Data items
---------------

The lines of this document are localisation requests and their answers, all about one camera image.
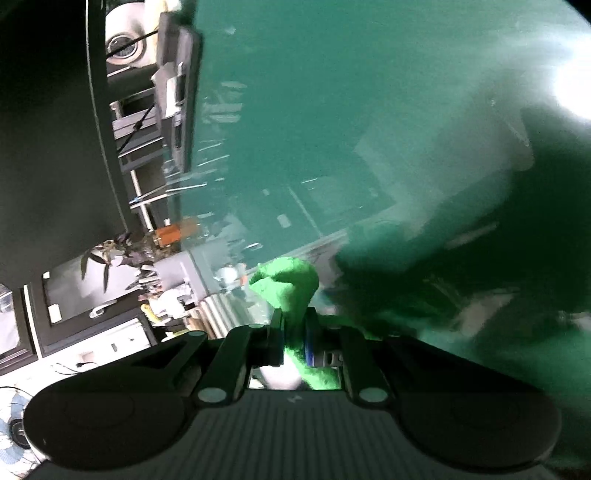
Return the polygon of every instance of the plant leaf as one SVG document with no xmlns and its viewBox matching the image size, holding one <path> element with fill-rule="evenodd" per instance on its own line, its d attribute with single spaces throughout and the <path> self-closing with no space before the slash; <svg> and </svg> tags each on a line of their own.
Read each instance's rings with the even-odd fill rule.
<svg viewBox="0 0 591 480">
<path fill-rule="evenodd" d="M 107 291 L 107 285 L 109 284 L 109 266 L 105 265 L 105 270 L 103 271 L 103 293 Z"/>
<path fill-rule="evenodd" d="M 94 260 L 97 263 L 100 263 L 102 265 L 105 265 L 106 264 L 106 261 L 105 261 L 104 258 L 102 258 L 102 257 L 100 257 L 100 256 L 98 256 L 98 255 L 96 255 L 96 254 L 94 254 L 92 252 L 90 252 L 90 255 L 89 256 L 91 257 L 92 260 Z"/>
<path fill-rule="evenodd" d="M 84 277 L 86 276 L 86 267 L 88 267 L 88 259 L 90 258 L 91 253 L 92 249 L 84 252 L 84 255 L 82 255 L 82 258 L 80 259 L 80 273 L 82 274 L 82 280 L 84 280 Z"/>
</svg>

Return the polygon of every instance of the metal frame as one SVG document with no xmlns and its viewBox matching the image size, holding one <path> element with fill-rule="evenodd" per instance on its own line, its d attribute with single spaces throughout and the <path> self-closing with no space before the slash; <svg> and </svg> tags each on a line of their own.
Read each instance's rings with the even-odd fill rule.
<svg viewBox="0 0 591 480">
<path fill-rule="evenodd" d="M 41 356 L 51 355 L 98 333 L 143 316 L 139 308 L 138 293 L 132 291 L 118 299 L 117 303 L 106 307 L 105 312 L 95 319 L 90 318 L 91 310 L 88 310 L 71 319 L 52 323 L 47 309 L 43 281 L 39 279 L 31 282 L 28 289 L 33 316 L 31 321 L 37 332 Z"/>
<path fill-rule="evenodd" d="M 0 354 L 0 375 L 24 367 L 38 359 L 27 322 L 24 293 L 22 289 L 12 292 L 12 305 L 14 308 L 14 316 L 17 321 L 17 332 L 20 341 L 15 348 Z"/>
</svg>

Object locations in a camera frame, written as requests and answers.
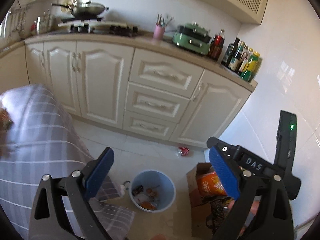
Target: pink cup
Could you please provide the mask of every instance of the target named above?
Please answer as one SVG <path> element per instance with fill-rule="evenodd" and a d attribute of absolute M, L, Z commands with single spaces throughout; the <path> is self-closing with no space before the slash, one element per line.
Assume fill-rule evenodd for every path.
<path fill-rule="evenodd" d="M 162 40 L 163 35 L 164 35 L 164 31 L 165 31 L 164 27 L 160 27 L 160 26 L 156 25 L 155 32 L 153 33 L 153 38 L 156 40 L 159 40 L 159 41 Z"/>

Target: drawer
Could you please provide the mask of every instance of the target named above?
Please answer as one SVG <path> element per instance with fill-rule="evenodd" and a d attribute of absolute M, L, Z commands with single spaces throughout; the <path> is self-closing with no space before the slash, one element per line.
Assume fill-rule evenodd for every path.
<path fill-rule="evenodd" d="M 125 111 L 123 129 L 142 135 L 169 140 L 176 124 L 154 117 Z"/>
<path fill-rule="evenodd" d="M 136 49 L 130 81 L 190 98 L 202 72 L 203 68 L 183 60 Z"/>
<path fill-rule="evenodd" d="M 178 123 L 189 98 L 129 82 L 125 109 Z"/>

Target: bucket
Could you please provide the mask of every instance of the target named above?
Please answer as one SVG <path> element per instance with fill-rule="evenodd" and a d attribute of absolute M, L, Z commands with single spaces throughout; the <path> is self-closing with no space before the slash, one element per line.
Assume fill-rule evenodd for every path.
<path fill-rule="evenodd" d="M 135 200 L 132 195 L 132 189 L 135 189 L 143 185 L 144 189 L 147 188 L 156 188 L 158 192 L 159 202 L 157 204 L 157 210 L 148 210 L 141 207 Z M 150 212 L 150 213 L 159 213 L 167 208 L 169 208 L 176 198 L 176 188 L 172 180 L 162 173 L 161 171 L 156 170 L 146 170 L 140 172 L 131 182 L 129 187 L 129 196 L 132 202 L 141 210 Z"/>

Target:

---------------

When the entries above show the word "answers" in a line, copy that line out.

__YOUR SOLUTION__
The lines of this document are localisation requests and their answers, all about one camera image.
Object locations in a camera frame, written as requests and answers.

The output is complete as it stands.